Records from a data collection:
════

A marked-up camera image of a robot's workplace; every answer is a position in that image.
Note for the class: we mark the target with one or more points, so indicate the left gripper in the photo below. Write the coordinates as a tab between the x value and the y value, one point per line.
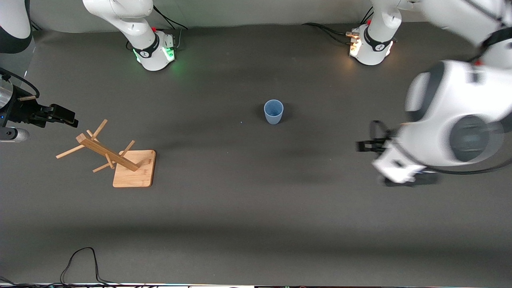
375	146

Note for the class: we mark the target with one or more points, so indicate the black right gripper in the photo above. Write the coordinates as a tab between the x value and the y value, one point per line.
20	110

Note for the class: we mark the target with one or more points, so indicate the light blue plastic cup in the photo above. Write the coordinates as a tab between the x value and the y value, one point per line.
273	114

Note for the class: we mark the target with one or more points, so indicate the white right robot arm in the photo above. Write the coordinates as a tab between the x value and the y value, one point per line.
132	24

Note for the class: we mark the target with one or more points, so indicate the wooden cup rack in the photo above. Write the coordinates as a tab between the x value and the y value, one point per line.
134	176

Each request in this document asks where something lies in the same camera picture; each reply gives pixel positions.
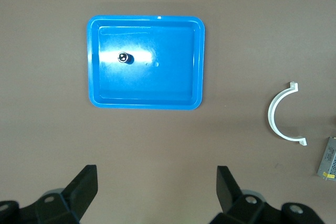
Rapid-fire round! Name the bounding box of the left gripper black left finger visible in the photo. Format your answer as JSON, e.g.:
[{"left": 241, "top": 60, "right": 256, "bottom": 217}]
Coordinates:
[{"left": 0, "top": 164, "right": 99, "bottom": 224}]

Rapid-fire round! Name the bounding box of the small black cylindrical capacitor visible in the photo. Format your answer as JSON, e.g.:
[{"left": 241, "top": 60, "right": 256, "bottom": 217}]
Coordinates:
[{"left": 118, "top": 51, "right": 135, "bottom": 65}]

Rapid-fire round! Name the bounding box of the brown table mat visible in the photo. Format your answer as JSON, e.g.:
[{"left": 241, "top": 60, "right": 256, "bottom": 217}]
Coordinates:
[{"left": 0, "top": 0, "right": 336, "bottom": 224}]

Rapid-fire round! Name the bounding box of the metal mesh power supply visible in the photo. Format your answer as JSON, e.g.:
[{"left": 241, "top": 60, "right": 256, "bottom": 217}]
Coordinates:
[{"left": 316, "top": 136, "right": 336, "bottom": 182}]

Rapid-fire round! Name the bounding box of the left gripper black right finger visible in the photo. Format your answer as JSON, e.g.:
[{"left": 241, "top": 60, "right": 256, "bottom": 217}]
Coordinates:
[{"left": 209, "top": 165, "right": 326, "bottom": 224}]

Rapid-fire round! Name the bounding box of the blue plastic tray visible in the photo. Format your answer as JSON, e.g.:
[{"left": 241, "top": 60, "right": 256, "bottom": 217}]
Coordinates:
[{"left": 87, "top": 15, "right": 206, "bottom": 110}]

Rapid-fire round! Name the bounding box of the large white pipe clamp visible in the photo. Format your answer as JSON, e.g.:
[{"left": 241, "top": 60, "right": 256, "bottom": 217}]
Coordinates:
[{"left": 267, "top": 81, "right": 308, "bottom": 147}]

════

ABOUT THIS TASK:
On how many lines of the data does the word "camera" appear? Reply with the number alone.

SOLUTION:
2